Já existe no Senado um projeto PEC 05/05, de autoria do senador Cristovam Buarque, para ser permitido o voto dos emigrantes nas legislativas e dando direito à escolha de representantes, também por circunscrições eleitorais, em número de quatro – Américas, Europa, Ásia e outros continentes. O projeto não cita senadores, mas poderá ser complementado com a criação de cadeiras para senadores. Atualmente, dos quatro milhões de emigrantes votam apenas cem mil por não despertar interêsse a simples participação nas eleições presidenciais e porque a presença exigida torna onerosa a votação, pois muitos Consulados ficam distante da residência dos emigrantes.

A criação do Estado do Emigrante deverá ser precedida da aprovação da PEC 05/05 , complementada com a criação do voto por correspondência entre a residência dos emigrantes ao Consulado mais próximo. O voto por correspondência funciona em diversos países, como a Suíça, sem risco de fraude, e poderá aumentar o interesse dos emigrantes pelos pleitos eleitorais legislativos.

Ao mesmo tempo, a criação de 4 ou mais cadeiras na Câmara e no Senado irá provocar a criação de diretórios dos diversos Partidos no Exterior e ativar a vida política entre os emigrantes, que, não mais cem mil, porém, alguns milhões, poderão mesmo decidir eleições presidenciais.

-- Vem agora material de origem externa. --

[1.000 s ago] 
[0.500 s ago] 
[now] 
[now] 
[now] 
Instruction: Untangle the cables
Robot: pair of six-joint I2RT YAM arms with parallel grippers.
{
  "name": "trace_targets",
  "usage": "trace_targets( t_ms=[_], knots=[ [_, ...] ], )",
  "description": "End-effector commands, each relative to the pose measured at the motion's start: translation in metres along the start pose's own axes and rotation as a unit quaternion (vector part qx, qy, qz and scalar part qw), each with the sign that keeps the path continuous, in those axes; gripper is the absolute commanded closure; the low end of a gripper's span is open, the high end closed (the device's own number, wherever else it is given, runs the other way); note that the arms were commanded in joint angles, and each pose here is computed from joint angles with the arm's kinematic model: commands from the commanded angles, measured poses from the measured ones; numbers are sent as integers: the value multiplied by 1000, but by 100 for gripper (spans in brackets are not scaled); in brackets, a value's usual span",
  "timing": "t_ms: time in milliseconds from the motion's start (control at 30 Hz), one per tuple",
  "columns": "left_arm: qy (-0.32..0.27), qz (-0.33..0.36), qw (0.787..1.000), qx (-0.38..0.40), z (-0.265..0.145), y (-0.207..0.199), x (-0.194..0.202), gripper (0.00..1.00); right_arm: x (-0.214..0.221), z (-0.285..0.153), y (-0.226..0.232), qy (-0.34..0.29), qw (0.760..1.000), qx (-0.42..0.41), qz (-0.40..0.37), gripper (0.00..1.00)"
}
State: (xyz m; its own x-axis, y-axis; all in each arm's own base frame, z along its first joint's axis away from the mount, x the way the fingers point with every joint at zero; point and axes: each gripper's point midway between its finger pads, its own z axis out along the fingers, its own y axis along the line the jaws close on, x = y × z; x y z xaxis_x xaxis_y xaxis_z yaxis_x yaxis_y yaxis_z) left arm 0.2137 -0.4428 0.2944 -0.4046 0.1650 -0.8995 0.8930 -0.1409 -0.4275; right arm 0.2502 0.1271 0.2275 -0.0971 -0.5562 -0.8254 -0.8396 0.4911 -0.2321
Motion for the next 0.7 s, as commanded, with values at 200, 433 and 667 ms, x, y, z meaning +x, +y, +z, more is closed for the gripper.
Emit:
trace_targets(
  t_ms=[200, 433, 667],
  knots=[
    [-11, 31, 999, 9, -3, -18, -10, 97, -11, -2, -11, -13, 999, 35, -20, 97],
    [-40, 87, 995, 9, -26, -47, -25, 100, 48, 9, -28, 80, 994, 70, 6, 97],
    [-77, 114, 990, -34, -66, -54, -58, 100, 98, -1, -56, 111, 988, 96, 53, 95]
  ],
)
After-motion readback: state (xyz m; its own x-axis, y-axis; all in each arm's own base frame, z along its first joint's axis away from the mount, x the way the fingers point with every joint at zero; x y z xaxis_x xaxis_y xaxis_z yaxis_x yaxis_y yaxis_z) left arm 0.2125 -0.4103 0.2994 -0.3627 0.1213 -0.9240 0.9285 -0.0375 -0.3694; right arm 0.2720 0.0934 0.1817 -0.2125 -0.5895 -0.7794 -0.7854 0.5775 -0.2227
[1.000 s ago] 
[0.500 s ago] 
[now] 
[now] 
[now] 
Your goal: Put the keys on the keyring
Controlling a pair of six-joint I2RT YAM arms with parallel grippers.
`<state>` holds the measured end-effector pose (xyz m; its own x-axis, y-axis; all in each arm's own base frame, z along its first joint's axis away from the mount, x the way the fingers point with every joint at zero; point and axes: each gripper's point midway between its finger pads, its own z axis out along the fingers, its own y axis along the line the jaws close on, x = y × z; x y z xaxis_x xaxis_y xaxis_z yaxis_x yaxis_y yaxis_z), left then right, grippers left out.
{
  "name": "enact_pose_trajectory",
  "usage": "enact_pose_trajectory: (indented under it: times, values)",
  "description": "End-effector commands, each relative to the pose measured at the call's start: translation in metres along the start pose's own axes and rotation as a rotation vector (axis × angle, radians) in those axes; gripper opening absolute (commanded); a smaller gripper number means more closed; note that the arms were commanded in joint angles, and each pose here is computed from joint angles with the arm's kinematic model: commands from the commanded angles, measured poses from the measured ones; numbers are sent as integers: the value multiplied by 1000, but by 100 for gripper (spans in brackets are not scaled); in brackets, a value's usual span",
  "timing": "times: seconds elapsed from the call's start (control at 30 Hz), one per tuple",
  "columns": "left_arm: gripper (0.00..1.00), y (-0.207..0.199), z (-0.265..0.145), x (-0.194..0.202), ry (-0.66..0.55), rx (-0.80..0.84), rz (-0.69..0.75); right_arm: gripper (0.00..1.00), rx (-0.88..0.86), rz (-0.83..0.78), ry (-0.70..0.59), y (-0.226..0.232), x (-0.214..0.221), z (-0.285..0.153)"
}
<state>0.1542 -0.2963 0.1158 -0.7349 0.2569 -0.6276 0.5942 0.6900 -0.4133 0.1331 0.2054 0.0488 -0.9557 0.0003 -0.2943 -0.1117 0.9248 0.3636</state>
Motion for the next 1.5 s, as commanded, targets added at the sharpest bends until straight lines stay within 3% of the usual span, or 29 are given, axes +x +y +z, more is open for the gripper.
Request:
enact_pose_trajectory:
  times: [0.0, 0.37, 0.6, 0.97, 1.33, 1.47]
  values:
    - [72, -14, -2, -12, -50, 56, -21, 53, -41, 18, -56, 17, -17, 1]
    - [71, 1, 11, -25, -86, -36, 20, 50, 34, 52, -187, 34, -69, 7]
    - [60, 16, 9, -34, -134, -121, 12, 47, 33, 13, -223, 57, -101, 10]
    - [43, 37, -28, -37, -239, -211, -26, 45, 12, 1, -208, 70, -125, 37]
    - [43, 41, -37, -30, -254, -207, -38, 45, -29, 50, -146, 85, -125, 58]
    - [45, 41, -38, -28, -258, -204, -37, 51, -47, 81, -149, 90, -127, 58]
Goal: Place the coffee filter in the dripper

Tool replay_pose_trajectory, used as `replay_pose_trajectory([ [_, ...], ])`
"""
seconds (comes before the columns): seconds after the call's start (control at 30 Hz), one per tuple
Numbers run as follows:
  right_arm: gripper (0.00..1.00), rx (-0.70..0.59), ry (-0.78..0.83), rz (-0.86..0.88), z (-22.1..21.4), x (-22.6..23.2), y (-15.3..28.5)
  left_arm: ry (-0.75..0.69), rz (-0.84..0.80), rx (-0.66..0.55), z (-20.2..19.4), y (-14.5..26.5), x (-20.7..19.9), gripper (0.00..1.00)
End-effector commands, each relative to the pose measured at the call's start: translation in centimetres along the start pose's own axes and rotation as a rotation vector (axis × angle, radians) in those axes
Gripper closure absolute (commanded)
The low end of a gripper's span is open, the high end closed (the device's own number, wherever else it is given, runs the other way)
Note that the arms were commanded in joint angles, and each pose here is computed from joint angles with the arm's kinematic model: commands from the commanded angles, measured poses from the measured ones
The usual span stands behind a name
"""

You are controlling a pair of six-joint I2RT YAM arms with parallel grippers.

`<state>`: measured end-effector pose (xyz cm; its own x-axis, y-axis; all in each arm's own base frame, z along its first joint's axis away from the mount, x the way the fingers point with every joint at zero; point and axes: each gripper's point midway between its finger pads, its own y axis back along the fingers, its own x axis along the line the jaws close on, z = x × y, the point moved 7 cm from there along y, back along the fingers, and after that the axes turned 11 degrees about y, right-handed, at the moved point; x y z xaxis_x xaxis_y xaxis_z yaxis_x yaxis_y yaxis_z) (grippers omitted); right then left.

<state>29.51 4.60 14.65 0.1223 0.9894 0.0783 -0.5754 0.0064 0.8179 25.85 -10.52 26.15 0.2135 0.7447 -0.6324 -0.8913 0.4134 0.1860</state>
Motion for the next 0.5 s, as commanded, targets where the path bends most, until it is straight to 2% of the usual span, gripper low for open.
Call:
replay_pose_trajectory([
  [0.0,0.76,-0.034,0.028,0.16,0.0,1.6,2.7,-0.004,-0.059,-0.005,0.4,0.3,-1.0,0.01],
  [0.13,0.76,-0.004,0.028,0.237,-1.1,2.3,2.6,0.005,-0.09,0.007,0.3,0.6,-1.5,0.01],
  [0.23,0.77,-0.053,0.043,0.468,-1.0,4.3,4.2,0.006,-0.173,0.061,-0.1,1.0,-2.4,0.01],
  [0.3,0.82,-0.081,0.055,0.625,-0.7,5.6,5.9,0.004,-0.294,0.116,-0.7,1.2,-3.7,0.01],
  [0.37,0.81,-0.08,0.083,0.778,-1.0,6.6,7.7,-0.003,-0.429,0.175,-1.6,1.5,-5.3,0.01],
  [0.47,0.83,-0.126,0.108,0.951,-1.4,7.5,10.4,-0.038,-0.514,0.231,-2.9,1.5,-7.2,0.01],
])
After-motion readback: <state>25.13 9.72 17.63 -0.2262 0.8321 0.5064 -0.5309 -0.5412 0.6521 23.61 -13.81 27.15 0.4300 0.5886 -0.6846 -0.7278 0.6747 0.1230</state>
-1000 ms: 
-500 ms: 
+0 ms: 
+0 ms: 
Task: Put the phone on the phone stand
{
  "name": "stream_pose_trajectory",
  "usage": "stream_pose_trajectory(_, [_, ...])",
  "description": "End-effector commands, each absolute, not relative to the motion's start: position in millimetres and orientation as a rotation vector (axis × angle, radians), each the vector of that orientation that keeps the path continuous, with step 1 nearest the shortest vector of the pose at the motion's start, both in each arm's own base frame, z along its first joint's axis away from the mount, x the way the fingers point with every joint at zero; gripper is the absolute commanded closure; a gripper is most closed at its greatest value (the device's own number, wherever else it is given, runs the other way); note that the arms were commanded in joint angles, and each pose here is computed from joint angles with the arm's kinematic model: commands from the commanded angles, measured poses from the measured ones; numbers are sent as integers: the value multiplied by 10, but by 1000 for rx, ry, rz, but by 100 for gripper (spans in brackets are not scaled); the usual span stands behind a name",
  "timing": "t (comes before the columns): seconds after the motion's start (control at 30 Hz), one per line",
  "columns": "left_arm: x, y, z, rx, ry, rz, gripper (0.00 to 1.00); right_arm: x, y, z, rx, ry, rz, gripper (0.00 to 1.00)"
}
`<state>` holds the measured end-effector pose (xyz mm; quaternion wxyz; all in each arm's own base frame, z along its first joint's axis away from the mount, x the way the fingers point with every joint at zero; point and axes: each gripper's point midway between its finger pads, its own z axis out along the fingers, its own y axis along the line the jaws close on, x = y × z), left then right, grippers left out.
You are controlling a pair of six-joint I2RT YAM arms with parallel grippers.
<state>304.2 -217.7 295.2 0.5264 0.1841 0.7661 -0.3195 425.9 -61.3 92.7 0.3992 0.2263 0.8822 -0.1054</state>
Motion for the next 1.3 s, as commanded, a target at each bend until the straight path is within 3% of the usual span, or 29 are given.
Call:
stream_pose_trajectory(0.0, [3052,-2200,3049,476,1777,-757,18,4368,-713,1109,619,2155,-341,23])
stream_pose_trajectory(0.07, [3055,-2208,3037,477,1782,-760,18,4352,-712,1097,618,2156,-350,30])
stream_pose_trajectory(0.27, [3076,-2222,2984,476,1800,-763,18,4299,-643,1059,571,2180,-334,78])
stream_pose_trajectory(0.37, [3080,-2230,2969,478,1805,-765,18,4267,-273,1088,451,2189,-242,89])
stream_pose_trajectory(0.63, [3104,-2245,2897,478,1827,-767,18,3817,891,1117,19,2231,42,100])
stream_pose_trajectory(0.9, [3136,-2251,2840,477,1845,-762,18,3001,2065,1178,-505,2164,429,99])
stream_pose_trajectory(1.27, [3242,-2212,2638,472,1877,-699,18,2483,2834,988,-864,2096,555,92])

Nossa proposição no I Seminário das Comunidades Brasileiras no Exterior é a de que seja adotada imediatamente uma fase de transição, para que se acelere a discussão no Congresso da criação do Estado do Emigrante. Essa fase de transição, calculada em dois anos, consistirá na indicação de um ou mais emigrantes presentes para elaborarem junto com a SGCE o projeto ou as adaptações governamentais necessárias à criação do Estado do Emigrante.

Esse ou esses representantes poderão também ter contato com parlamentares para ser proposta, no mais curto espaço de tempo, uma PEC criando o Estado do Emigrante ou Estado Emigrante, constituição de uma Comissão Parlamentar e votação. Ao mesmo tempo, esse ou esses representantes deverão cumprir uma missão de informação itinerante junto às comunidades de emigrantes, coletando também as necessidades e reivindicações mais urgentes.